* Work to complete *
Please return the listing below exactly, without any of its pictures.

***

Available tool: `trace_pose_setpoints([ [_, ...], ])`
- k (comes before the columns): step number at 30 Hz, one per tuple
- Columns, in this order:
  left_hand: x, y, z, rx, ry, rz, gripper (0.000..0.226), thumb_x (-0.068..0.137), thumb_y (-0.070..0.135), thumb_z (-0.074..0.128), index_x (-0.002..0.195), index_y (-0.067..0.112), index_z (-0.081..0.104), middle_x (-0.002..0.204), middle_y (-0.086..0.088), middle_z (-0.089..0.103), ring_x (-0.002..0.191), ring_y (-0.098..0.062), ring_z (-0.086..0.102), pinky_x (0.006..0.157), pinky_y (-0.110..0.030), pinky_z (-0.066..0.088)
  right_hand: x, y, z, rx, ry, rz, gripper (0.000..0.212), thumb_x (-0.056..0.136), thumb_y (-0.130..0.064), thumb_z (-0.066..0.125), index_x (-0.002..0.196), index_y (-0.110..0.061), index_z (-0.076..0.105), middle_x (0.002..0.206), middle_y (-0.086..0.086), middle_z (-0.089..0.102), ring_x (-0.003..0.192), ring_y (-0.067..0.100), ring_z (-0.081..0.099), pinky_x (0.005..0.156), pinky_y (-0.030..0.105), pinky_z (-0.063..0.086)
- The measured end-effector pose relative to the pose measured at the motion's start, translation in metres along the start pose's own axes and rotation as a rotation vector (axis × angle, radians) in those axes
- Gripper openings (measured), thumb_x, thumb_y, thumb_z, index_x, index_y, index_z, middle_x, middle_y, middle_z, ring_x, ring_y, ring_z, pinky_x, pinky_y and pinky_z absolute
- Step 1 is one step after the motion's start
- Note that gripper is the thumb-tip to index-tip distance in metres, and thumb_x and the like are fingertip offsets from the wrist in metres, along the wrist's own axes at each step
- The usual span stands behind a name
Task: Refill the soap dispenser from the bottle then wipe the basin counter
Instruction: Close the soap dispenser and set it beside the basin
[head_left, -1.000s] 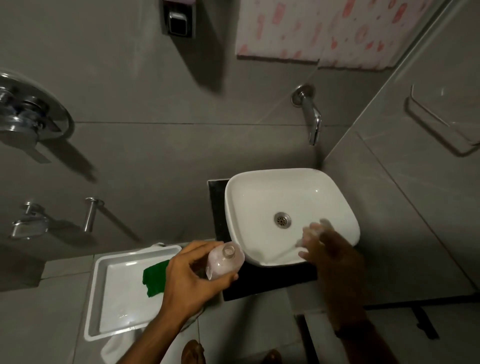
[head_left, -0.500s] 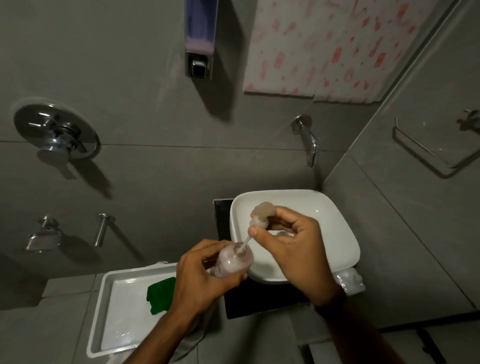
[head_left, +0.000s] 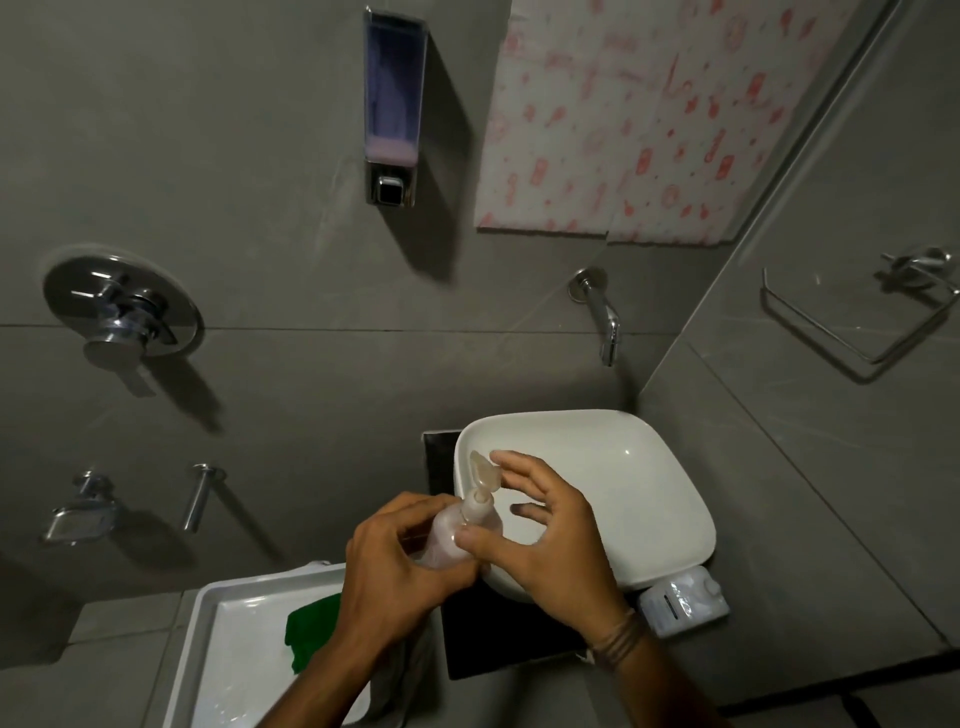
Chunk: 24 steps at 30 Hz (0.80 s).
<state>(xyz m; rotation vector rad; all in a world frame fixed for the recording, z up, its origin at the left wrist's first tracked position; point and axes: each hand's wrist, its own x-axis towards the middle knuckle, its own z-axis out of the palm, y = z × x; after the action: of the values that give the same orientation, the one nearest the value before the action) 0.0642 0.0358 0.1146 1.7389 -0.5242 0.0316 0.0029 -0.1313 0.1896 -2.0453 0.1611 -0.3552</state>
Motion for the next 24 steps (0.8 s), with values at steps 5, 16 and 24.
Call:
trace_pose_setpoints([
  [5, 0.003, 0.003, 0.001, 0.018, -0.019, 0.009, 0.058, 0.064, 0.044, 0.098, 0.118, 0.032, 0.078, 0.109, 0.019, 0.077, 0.103, -0.006, 0.074, 0.083, -0.018, 0.062, 0.005, -0.001, 0.0, 0.028, 0.037, -0.047, 0.058, 0.071, -0.037, 0.088, 0.121, -0.05, 0.062, 0.115, -0.028, 0.072, 0.11, 0.002, 0.07, 0.093, 0.026, 0.061],
  [16, 0.001, 0.008, -0.001, 0.007, -0.009, 0.035, 0.055, 0.063, 0.052, 0.096, 0.114, 0.045, 0.076, 0.111, 0.023, 0.076, 0.103, -0.005, 0.074, 0.081, -0.017, 0.062, 0.007, 0.003, -0.008, -0.021, 0.043, -0.056, 0.086, 0.06, -0.052, 0.094, 0.133, -0.045, 0.051, 0.107, -0.019, 0.074, 0.108, 0.008, 0.07, 0.092, 0.027, 0.06],
  [24, 0.0, 0.008, -0.003, 0.022, -0.004, 0.036, 0.057, 0.063, 0.047, 0.098, 0.116, 0.037, 0.078, 0.111, 0.022, 0.076, 0.103, -0.007, 0.074, 0.081, -0.021, 0.064, 0.007, 0.008, -0.009, -0.047, 0.009, -0.101, 0.083, 0.068, -0.047, 0.091, 0.137, -0.048, 0.046, 0.106, -0.02, 0.073, 0.108, 0.009, 0.069, 0.095, 0.025, 0.058],
])
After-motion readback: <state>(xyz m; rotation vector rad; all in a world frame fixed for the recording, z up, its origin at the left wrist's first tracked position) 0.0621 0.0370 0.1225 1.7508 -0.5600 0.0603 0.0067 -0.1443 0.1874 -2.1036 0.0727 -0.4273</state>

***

* The completed task *
Available tool: `trace_pose_setpoints([ [_, ...], ])`
- k (comes before the columns): step number at 30 Hz, one per tuple
- Columns, in this order:
  left_hand: x, y, z, rx, ry, rz, gripper (0.000..0.226), thumb_x (-0.068..0.137), thumb_y (-0.070..0.135), thumb_z (-0.074..0.128), index_x (-0.002..0.195), index_y (-0.067..0.112), index_z (-0.081..0.104), middle_x (-0.002..0.204), middle_y (-0.086..0.088), middle_z (-0.089..0.103), ring_x (-0.002..0.191), ring_y (-0.098..0.062), ring_z (-0.086..0.102), pinky_x (0.006..0.157), pinky_y (-0.110..0.030), pinky_z (-0.066..0.088)
  right_hand: x, y, z, rx, ry, rz, gripper (0.000..0.212), thumb_x (-0.056..0.136), thumb_y (-0.130..0.064), thumb_z (-0.066..0.125), index_x (-0.002..0.196), index_y (-0.110..0.061), index_z (-0.076..0.105), middle_x (0.002..0.206), middle_y (-0.086..0.086), middle_z (-0.089..0.102), ring_x (-0.003..0.192), ring_y (-0.067..0.100), ring_z (-0.081..0.099), pinky_x (0.005..0.156), pinky_y (-0.030..0.105), pinky_z (-0.063..0.086)
- The measured end-effector pose relative to the pose measured at the motion's start, translation in metres along the start pose's own axes and rotation as a rotation vector (axis × angle, radians) in those axes
- Gripper openings (measured), thumb_x, thumb_y, thumb_z, index_x, index_y, index_z, middle_x, middle_y, middle_z, ring_x, ring_y, ring_z, pinky_x, pinky_y and pinky_z absolute
- Step 1 is one step after the motion's start
- Note that gripper is the thumb-tip to index-tip distance in metres, and thumb_x and the like are fingertip offsets from the wrist in metres, along the wrist's own axes at each step
- The usual span stands behind a name
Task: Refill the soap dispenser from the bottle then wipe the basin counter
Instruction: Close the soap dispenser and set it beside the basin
[head_left, -1.000s] 
[head_left, -0.500s] 
[head_left, +0.000s] 
Chunk: 24 steps at 30 Hz (0.80 s).
<state>(xyz m; rotation vector rad; all in a world frame fixed for the recording, z up, its origin at the left wrist's first tracked position; point and axes: each hand's wrist, its own x-axis towards the middle knuckle, its own z-axis out of the palm, y = z × x; after the action: of the values that give the same orientation, the one nearest the value before the action) 0.0642 0.0358 0.1146 1.7389 -0.5242 0.0316 0.0029 -0.1313 0.1896 -2.0453 0.1611 -0.3552</state>
Motion for the next 24 steps (0.8 s), with values at steps 5, 16 and 24.
Call:
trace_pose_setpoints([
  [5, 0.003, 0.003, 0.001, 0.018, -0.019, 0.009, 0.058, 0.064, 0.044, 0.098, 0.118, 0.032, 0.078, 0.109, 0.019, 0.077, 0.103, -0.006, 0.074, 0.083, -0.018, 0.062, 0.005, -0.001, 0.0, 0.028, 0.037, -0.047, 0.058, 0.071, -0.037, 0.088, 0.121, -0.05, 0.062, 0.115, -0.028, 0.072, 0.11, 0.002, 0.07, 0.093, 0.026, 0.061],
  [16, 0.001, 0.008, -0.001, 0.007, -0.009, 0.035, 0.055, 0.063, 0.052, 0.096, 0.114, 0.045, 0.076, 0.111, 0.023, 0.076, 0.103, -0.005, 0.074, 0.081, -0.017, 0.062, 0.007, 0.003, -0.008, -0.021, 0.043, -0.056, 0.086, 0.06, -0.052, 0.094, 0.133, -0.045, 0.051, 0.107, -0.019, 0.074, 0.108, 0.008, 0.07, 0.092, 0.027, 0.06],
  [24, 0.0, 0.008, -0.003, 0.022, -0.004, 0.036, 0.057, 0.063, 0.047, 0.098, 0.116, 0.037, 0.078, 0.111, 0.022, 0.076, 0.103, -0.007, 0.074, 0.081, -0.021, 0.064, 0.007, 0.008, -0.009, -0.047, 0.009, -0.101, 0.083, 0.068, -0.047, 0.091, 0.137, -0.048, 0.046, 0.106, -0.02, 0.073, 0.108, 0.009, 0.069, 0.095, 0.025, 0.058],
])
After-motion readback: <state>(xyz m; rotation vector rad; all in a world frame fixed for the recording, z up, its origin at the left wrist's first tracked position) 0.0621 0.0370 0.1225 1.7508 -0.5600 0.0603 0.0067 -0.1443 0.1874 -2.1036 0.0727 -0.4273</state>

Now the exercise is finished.